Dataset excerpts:
[Start of Attachment]
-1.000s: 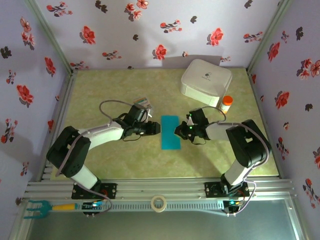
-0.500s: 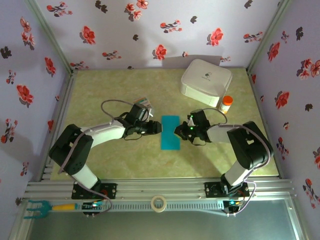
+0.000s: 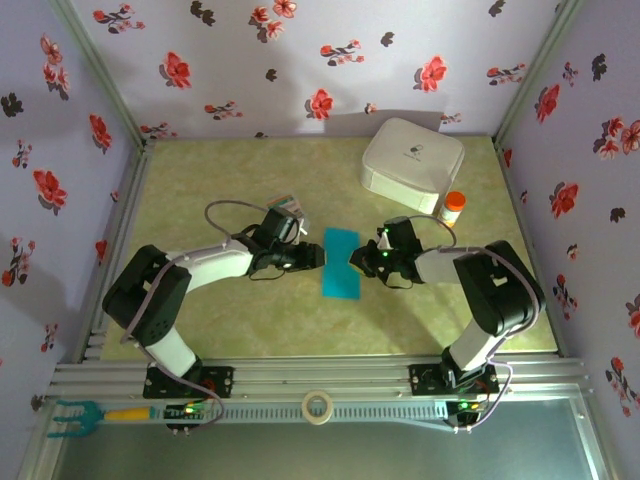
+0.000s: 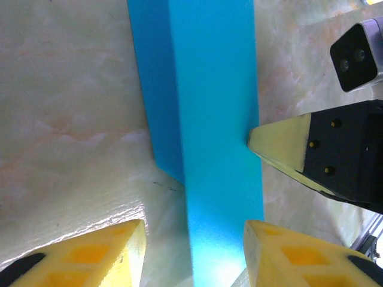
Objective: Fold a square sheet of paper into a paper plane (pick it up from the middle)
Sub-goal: Third fold the triangle at the center of the table.
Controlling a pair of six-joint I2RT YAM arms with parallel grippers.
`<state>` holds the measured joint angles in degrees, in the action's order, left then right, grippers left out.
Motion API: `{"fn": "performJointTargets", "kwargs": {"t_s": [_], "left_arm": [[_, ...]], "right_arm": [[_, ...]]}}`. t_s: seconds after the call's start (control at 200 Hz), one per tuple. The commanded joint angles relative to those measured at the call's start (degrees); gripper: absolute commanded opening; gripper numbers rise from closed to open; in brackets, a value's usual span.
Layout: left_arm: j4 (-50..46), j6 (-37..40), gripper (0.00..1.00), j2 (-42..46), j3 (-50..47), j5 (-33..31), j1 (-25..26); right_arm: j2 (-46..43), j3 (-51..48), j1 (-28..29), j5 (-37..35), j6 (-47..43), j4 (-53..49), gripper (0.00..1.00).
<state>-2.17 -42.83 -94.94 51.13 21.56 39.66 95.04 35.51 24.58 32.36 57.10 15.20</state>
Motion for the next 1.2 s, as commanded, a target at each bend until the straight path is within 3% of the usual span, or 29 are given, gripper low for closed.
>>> {"fn": "performJointTargets", "kwargs": {"t_s": [0.0,0.615,1.195], "left_arm": [[0.1,-1.5,0.47,-1.8,1.6,2.2,-0.9],[1.7,-3.4,0.49,-6.1,2.4,6.1,-1.2],[3.3,-6.5,0.42,-12.3,4.5,9.8,-1.2]], "right_arm": [[1.7,-0.8,-0.3,0.8,0.2,0.7,0.14],[1.9,-1.7,-0.4,1.0,0.3,1.5,0.14],[3.0,-2.5,-0.7,1.1,0.6,3.0,0.14]]}}
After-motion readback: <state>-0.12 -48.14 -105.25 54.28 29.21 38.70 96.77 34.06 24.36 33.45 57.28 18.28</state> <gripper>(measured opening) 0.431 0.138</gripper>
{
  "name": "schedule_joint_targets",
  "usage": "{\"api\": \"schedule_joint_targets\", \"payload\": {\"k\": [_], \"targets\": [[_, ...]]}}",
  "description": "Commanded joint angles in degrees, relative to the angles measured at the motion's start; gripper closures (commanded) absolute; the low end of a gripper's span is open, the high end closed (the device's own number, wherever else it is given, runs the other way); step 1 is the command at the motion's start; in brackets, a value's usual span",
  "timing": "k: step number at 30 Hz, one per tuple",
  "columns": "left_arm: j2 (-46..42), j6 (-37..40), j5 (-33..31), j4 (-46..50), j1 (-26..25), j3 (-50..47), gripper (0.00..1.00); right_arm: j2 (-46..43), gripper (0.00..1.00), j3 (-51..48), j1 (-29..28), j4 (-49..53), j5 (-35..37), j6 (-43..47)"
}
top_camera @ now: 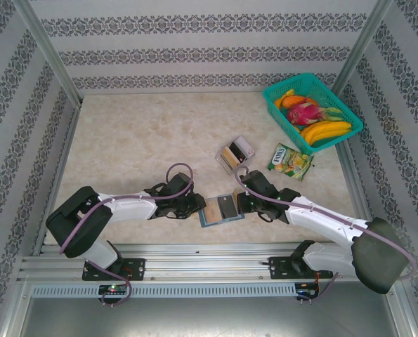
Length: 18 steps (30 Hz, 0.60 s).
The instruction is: Put the credit cards into the card holder
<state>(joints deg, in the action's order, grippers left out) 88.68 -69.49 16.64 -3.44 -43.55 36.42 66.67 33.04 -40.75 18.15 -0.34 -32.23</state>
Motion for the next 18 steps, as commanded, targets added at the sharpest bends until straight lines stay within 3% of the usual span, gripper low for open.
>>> {"api": "schedule_joint_targets", "payload": {"k": [1,12,18], "targets": [[1.9,0.1,0.6,-0.3,-0.9,1.0,0.63,-1.2,1.00,-1.5,0.3,-3.1,-4.6,-3.7],[1.7,0.2,0.4,-0.2,-1.0,1.1,0.63,-9.4,1.00,-3.0,3.8,-2.2,-8.5,-6.8],[1.8,0.2,0.4,-0.5,-1.0,1.2,0.63,-6.4,1.00,-2.5,3.8,-5.5,-15.4,-7.7]]}}
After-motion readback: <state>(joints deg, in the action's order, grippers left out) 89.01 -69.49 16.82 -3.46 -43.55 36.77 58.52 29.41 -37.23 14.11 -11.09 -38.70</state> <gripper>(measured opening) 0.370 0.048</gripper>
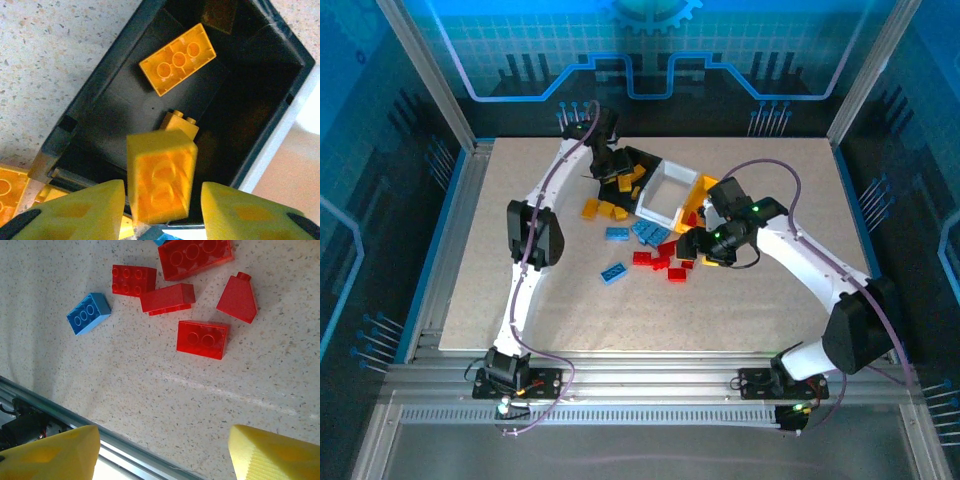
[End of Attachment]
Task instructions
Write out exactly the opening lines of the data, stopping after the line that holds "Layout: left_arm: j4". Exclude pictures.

Solution for this exercise
-1.000s: 
-0.500s: 
+0.000s: 
+0.000s: 
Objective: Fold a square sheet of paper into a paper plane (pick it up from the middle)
Sub-goal: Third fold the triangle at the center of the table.
Controlling a pair of six-joint I2RT YAM arms with parallel grippers.
`<state>` holds the measured joint angles in degrees, in the action's order, left then right, grippers left out.
Motion API: `{"fn": "performJointTargets", "kwargs": {"t_s": [_], "left_arm": [[_, ...]], "right_arm": [[_, ...]]}}`. t_s: seconds after the call's start (control at 200 Hz), one per tuple. The commanded joint angles relative to those measured at the call's start (degrees); gripper: absolute commanded opening; gripper numbers rise from closed to open; in brackets, a value's usual span.
Layout: left_arm: j4 (-50..46), j6 (-37..40), gripper (0.00..1.00), j2 (-42..46), j3 (-50..47), j5 (-33..31), j1 (-25..26); right_arm: j2 (-46..43), j3 (-51..48), j1 (-28..29), j5 (-37..35), j6 (-47..43), j4 (-53..49), gripper (0.00..1.00).

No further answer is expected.